PAPUA — Pabrikan bintang tiga memulai produksi massal sedan listrik C-Class di pabrik Bremen, Jerman, pekan lalu. Model ini merupakan generasi pertama C-Class yang sepenuhnya bertenaga baterai, menandai pergeseran signifikan dari lini model yang selama puluhan tahun mengandalkan mesin pembakaran internal.
Berbeda dengan EQC yang merupakan versi listrik dari GLC, C-Class listrik dibangun di atas platform khusus kendaraan listrik modular Mercedes-Benz, yaitu MMA (Mercedes Modular Architecture). Platform ini dirancang dari awal untuk motor listrik dan paket baterai yang terintegrasi ke lantai kendaraan.
Dengan platform khusus, Mercedes-Benz mengklaim ruang kabin C-Class listrik lebih lega dibanding versi bermesin bensin. Tidak ada terowongan transmisi di tengah, sehingga kaki penumpang belakang memiliki ruang lebih lapang.
Pabrik Bremen selama ini dikenal sebagai pusat produksi C-Class bermesin bensin dan diesel. Dengan dimulainya produksi C-Class listrik, pabrik tersebut resmi menjadi lini produksi kendaraan listrik Mercedes-Benz bersama pabrik di Sindelfingen dan Rastatt.
Investasi yang digelontorkan untuk konversi lini produksi di Bremen tidak disebutkan secara rinci oleh perusahaan. Namun, proses adaptasi pabrik disebut memakan waktu dua tahun termasuk pelatihan ulang tenaga kerja dan pemasangan peralatan perakitan baterai.
Meski Mercedes-Benz belum merilis detail lengkap, beberapa spesifikasi C-Class listrik sudah bocor dari dokumen homologasi Eropa.
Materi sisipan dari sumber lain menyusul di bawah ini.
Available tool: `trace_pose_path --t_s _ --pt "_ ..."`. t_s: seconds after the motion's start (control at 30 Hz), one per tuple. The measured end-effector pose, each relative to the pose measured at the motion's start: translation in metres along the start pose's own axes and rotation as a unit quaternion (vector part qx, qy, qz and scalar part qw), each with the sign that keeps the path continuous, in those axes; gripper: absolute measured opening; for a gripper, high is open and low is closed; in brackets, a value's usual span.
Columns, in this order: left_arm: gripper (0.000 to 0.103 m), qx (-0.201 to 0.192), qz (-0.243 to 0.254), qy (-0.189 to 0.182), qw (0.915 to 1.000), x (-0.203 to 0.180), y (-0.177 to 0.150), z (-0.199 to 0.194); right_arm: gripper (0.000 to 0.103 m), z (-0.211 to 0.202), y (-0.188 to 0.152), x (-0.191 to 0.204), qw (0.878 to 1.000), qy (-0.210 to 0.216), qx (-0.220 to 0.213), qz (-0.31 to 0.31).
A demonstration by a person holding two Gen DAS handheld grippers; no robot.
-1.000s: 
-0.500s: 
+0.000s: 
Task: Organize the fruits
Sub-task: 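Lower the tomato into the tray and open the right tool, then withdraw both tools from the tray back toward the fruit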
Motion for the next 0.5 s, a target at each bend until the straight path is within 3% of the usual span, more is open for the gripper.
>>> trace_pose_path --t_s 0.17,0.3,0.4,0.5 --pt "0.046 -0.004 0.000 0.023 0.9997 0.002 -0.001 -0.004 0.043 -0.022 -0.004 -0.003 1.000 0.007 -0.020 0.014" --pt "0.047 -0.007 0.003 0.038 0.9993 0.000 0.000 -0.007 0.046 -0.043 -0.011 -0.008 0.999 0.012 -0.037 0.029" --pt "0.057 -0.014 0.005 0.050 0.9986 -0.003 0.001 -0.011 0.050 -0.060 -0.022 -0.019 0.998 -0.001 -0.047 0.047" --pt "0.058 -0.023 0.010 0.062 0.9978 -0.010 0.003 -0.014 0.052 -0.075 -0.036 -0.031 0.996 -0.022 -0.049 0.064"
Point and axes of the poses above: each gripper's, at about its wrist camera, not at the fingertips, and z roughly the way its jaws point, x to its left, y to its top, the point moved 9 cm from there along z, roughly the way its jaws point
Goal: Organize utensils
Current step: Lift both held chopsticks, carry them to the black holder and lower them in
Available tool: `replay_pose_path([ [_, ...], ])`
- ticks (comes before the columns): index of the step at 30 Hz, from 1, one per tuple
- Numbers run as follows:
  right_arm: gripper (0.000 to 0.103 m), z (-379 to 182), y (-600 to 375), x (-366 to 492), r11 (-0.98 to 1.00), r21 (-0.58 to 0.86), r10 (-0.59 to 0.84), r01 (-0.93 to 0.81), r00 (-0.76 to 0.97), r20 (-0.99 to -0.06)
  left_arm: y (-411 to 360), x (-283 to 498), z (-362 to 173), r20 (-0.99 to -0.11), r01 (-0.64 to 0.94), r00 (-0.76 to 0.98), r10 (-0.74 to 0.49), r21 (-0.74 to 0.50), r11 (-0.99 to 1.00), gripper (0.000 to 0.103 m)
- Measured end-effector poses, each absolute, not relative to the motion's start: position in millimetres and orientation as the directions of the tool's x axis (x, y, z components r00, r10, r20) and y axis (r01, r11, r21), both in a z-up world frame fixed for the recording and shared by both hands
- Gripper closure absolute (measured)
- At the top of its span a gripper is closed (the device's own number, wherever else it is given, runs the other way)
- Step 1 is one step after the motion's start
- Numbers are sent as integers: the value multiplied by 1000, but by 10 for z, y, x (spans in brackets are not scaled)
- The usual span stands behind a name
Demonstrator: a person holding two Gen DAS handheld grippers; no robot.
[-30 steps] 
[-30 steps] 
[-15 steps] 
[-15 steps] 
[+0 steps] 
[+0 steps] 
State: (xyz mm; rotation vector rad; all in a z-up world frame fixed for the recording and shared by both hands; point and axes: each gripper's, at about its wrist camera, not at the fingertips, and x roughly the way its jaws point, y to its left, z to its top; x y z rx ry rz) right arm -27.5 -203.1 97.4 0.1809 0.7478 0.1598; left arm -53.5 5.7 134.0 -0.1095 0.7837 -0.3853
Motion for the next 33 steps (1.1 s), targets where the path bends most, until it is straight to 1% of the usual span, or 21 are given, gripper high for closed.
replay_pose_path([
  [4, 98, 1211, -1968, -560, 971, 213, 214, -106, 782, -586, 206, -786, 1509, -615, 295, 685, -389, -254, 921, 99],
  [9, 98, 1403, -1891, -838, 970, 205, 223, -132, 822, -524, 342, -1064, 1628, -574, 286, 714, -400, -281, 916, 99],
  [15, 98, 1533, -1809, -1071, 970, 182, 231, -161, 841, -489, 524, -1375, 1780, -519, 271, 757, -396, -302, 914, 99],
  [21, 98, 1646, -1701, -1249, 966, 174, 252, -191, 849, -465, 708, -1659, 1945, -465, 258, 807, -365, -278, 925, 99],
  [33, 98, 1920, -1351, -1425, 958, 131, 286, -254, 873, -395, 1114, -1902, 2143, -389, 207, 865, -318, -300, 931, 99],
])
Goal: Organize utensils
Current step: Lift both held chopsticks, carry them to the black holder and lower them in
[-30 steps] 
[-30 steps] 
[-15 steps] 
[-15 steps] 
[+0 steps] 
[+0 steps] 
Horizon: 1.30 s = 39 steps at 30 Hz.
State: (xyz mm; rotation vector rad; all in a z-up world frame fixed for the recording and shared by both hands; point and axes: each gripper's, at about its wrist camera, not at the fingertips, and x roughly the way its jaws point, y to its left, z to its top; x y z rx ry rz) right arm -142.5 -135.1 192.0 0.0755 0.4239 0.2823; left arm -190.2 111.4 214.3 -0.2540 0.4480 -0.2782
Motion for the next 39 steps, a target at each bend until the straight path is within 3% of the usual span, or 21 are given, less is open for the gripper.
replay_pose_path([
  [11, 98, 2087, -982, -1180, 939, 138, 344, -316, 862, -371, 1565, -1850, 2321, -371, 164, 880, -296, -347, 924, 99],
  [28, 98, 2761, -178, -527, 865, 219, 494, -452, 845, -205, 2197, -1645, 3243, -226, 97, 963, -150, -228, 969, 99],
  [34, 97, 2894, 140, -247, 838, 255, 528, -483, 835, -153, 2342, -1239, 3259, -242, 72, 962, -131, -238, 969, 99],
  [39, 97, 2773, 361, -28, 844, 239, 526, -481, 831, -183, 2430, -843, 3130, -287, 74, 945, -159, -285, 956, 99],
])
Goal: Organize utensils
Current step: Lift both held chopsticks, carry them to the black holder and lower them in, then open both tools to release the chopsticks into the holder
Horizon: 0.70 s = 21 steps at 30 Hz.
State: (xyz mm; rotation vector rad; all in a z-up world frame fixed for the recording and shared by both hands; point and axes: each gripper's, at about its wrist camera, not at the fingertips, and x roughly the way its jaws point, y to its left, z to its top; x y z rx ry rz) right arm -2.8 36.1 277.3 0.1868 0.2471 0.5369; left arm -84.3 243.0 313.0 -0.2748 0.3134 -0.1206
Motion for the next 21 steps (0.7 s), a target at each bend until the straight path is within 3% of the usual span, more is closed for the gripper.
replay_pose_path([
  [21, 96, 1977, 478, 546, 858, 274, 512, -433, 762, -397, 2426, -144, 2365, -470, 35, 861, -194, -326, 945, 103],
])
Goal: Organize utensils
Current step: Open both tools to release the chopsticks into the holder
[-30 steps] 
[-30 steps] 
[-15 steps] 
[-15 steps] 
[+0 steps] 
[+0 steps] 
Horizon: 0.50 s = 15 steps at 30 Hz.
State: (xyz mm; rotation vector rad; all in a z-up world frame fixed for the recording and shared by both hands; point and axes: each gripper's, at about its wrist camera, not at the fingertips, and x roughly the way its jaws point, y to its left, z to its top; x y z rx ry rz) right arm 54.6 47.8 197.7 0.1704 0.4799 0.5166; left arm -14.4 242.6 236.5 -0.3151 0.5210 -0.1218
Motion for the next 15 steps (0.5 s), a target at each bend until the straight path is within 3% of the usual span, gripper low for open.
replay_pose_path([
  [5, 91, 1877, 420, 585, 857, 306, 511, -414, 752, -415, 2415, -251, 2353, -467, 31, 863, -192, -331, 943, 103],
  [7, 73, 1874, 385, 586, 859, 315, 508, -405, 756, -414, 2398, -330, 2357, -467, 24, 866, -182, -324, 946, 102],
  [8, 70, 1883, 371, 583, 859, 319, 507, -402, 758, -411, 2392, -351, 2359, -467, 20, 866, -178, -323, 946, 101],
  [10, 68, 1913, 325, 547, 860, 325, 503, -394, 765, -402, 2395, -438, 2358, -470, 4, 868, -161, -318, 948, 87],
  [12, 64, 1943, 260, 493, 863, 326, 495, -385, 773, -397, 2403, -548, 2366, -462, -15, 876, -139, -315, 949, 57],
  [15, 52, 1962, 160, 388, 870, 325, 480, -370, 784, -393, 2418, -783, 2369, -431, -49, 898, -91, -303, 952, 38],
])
Motor listrik yang digunakan berkekuatan sekitar 200 kW (268 hp) untuk varian dasar, dengan baterai berkapasitas 80 kWh yang diklaim mampu menempuh jarak hingga 550 km dalam siklus WLTP.
Belum ada pernyataan resmi dari Mercedes-Benz Indonesia mengenai ketersediaan C-Class listrik di pasar lokal. Jika mengikuti pola peluncuran EQS dan EQE, jarak antara produksi global dan peluncuran di Indonesia biasanya berkisar 6-12 bulan.
Mengingat C-Class merupakan model terlaris Mercedes-Benz di Indonesia, kehadiran versi listriknya diprediksi akan menjadi game changer di segmen sedan premium listrik tanah air. Saat ini, BMW i4 menjadi pemain dominan di segmen tersebut dengan harga mulai dari Rp 1,5 miliar.